TASK REQUIREMENTS :: When you reach the line containing "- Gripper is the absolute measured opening" in the entries below, begin reproducing lines exactly, and stop once the line containing "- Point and" is done.

MATERIAL SHOWN ::

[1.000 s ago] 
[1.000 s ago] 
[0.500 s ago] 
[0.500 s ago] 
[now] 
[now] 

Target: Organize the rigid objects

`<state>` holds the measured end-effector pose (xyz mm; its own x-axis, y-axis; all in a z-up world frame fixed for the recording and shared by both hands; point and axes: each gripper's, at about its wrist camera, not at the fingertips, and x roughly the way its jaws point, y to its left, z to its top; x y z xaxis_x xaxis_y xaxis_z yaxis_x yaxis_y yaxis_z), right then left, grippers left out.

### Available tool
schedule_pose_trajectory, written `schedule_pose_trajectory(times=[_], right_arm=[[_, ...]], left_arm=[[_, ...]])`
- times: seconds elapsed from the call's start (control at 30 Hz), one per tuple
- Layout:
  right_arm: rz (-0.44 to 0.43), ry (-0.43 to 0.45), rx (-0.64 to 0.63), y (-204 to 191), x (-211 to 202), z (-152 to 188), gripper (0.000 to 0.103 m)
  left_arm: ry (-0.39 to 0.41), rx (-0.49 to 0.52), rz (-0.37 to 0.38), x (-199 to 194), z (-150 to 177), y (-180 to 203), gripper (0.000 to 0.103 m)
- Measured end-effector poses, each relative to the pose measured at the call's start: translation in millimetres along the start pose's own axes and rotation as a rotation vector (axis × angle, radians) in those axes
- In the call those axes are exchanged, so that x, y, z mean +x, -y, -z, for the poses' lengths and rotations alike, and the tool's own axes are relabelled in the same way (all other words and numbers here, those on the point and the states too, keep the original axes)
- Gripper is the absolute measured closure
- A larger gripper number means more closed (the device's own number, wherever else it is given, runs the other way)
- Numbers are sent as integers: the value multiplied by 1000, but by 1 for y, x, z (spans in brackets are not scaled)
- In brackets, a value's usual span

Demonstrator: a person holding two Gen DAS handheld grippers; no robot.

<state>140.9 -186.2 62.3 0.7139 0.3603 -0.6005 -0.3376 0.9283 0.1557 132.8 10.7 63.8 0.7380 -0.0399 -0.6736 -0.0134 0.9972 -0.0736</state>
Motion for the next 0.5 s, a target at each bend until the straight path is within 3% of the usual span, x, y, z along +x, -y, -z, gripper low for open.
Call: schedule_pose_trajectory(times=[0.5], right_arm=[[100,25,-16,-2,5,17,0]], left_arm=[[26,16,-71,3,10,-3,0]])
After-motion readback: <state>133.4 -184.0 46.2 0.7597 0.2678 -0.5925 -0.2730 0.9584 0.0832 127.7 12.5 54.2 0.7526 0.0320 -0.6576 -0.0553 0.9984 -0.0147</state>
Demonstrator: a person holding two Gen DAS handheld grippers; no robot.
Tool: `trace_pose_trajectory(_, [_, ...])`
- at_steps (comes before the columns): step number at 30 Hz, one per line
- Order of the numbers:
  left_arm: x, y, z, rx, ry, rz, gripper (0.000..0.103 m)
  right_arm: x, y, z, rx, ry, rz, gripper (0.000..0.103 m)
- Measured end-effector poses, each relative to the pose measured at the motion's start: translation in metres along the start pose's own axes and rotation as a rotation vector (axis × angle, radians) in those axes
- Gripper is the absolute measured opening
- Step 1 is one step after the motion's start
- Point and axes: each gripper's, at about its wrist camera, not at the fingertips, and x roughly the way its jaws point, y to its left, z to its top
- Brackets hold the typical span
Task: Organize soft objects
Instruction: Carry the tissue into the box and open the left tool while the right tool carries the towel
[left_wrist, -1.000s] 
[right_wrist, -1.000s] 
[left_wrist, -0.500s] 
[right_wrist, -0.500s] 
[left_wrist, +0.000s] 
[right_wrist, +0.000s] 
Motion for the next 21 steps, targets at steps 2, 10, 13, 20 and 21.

OUTPUT BELOW ::
- Gripper is the absolute measured opening
- Step 1 is one step after the motion's start
- Point and axes: each gripper's, at about its wrist camera, not at the fingertips, and x roughly the way its jaws point, y to its left, z to its top

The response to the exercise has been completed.